- Battle of Peja: Part of World War II in Yugoslavia
| Date | 26–31 August 1944 |
| Location | Pejë and surrounding villages, German occupied Albania (present-day Kosovo)42°39′32″N 20°17′32″E﻿ / ﻿42.65889°N 20.29222°E |
| Result | Ballist victory Temporary Albanian nationalist control over Peja; Yugoslav Partisans forced to withdraw; |

Belligerents
- Balli Kombëtar: Yugoslavia Yugoslav Partisans;

Commanders and leaders
- Gani Merica; Local Kosovo Albanian militia;: Fadil Hoxha (regional Partisan commander);

Strength
- ≈ 1,200–1,500 fighters: ≈ 2,000–2,500 Partisans (3rd Kosovo Brigade and reinforcements)

Casualties and losses
- ≈ 40–60 killed: 120–180 killed, several hundred wounded or captured

= Battle of Peja =

The Battle of Peja (Beteja e Pejës; Битка за Пећ / Bitka za Peć) was fought between 26 and 31 August 1944 in and around the city of Pejë in modern-day Kosovo, then part of the Italian/Albanian protectorate under German administration. Albanian nationalist forces of the Balli Kombëtar, supported by local Kosovo Albanian volunteers, clashed with the Yugoslav Partisans of the 3rd Kosovo Brigade and attached units who were attempting to seize control of the region ahead of the expected German withdrawal.

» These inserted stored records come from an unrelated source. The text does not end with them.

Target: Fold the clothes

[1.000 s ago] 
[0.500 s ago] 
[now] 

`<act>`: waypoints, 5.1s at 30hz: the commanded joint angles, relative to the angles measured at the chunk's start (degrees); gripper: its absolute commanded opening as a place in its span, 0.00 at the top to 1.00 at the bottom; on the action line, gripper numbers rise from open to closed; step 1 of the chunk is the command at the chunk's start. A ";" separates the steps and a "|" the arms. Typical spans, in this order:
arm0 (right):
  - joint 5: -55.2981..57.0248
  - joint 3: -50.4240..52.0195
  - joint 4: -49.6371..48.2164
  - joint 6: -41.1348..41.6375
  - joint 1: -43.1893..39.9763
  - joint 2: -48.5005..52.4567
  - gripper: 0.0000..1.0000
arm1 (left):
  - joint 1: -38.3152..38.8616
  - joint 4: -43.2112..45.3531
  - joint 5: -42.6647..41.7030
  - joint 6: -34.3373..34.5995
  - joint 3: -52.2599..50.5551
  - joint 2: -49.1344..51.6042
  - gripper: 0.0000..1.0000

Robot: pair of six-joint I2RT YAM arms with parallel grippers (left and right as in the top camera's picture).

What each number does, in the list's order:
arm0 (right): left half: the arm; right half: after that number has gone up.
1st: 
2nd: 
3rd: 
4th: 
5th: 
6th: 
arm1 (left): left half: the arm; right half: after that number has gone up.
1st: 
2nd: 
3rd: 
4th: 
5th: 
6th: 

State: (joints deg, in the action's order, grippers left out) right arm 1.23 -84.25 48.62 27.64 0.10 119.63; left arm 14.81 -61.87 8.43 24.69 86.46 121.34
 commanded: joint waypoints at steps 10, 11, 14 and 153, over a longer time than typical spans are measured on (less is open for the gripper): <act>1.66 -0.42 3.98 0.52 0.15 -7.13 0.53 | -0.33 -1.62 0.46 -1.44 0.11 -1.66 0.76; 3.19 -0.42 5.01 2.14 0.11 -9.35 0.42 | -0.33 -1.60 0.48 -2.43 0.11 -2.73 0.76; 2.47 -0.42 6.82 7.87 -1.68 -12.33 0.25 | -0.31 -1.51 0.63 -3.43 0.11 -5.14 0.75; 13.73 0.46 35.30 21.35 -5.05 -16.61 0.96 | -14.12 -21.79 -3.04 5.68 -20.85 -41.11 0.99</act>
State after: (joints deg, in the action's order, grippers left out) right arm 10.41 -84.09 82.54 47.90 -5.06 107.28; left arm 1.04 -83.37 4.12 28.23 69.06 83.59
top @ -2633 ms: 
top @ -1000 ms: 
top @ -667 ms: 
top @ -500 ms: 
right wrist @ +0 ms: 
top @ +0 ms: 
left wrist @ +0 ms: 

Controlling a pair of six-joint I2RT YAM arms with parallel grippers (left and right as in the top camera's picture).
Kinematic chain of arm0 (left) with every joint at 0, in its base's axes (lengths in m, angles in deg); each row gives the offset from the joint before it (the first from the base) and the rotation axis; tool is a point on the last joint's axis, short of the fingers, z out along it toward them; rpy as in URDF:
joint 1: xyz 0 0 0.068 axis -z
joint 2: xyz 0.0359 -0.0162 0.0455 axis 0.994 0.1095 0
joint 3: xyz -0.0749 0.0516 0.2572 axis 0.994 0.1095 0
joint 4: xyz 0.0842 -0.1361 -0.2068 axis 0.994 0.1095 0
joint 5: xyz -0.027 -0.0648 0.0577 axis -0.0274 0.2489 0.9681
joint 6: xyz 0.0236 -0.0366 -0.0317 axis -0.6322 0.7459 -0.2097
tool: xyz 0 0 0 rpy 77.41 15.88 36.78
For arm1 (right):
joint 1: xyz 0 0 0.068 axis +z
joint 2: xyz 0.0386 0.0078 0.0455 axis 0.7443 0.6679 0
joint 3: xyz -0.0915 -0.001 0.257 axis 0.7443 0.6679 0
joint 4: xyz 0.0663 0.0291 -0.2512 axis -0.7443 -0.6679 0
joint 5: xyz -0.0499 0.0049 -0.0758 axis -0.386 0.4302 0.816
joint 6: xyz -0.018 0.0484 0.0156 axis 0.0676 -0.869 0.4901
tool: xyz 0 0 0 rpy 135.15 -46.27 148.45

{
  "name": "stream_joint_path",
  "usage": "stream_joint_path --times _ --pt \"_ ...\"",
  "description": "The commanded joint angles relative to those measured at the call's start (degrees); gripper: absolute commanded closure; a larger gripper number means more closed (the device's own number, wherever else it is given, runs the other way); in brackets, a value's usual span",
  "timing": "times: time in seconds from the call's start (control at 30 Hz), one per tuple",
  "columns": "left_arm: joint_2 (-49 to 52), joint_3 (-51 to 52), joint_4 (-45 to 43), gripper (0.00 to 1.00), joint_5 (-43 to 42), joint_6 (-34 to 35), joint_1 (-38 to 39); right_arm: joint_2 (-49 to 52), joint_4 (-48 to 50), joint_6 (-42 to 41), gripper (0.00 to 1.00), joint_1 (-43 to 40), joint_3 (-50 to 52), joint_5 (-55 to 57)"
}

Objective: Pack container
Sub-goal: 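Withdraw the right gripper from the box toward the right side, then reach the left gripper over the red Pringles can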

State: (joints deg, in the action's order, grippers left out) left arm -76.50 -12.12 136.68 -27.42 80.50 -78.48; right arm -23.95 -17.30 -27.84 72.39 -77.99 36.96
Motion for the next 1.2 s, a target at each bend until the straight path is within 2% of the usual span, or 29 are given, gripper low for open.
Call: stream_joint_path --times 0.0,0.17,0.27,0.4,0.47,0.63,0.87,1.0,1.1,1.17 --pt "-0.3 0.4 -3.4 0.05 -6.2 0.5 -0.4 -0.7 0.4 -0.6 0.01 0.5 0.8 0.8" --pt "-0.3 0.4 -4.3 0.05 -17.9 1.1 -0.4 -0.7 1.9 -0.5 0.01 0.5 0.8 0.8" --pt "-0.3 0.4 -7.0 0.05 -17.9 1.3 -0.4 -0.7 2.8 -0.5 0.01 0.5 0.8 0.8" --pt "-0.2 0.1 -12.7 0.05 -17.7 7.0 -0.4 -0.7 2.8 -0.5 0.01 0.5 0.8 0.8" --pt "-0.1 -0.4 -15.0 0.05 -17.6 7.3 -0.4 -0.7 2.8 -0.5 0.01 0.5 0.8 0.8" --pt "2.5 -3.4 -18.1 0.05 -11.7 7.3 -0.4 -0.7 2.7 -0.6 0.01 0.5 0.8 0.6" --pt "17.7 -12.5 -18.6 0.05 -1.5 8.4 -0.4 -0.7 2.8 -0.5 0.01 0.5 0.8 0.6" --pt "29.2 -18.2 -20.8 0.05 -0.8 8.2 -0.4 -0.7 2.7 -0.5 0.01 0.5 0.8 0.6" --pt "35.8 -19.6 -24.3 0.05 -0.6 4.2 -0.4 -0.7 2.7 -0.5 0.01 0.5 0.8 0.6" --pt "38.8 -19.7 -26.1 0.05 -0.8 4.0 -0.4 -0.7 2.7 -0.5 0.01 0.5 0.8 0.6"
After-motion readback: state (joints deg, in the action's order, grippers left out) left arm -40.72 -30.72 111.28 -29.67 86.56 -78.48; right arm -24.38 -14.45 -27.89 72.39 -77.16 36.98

The battle ended in a clear victory for the Balli Kombëtar, which succeeded in repelling the Partisan offensive and maintaining control of Peja until the arrival of German and later Yugoslav forces in late 1944.

== Background ==
After the Italian surrender in September 1943, Kosovo and western Macedonia were incorporated into a German-protected Greater Albania. The Balli Kombëtar, which sought the unification of all Albanian-inhabited territories, established strong influence in Kosovo and cooperated tactically with German authorities against the growing Yugoslav Partisan movement. By mid-1944, as German forces began retreating from the Balkans, the Partisans intensified efforts to liberate Kosovo and re-integrate it into Yugoslavia.

In August 1944, the Partisan leadership ordered the 3rd and 5th Kosovo Brigades, under the overall command of Fadil Hoxha, to capture the key towns of Peja, Gjakova and Prizren before the arrival of the Red Army or retreating German columns.

== The battle ==
On 26 August 1944, Partisan forces launched a coordinated assault on Peja from the east and south. Balli Kombëtar units, commanded by Gani Merica and reinforced by several hundred local volunteers, had fortified positions on the hills surrounding the city and inside Peja itself.

Fighting was particularly intense around the villages of Raushiq, Loxhë and along the road to Rugova Gorge. After five days of combat, including house-to-house fighting in the outskirts, the Partisans suffered heavy casualties and were forced to withdraw toward Mitrovica and Novi Pazar. Balli Kombëtar retained control of Peja until early November 1944.

== Aftermath ==
The defeat at Peja delayed Partisan control over western Kosovo by several months and deepened the rift between Albanian nationalists and the communist-led resistance. Many Balli Kombëtar fighters from this battle later joined the anti-communist resistance against the new Yugoslav government in 1945–1946.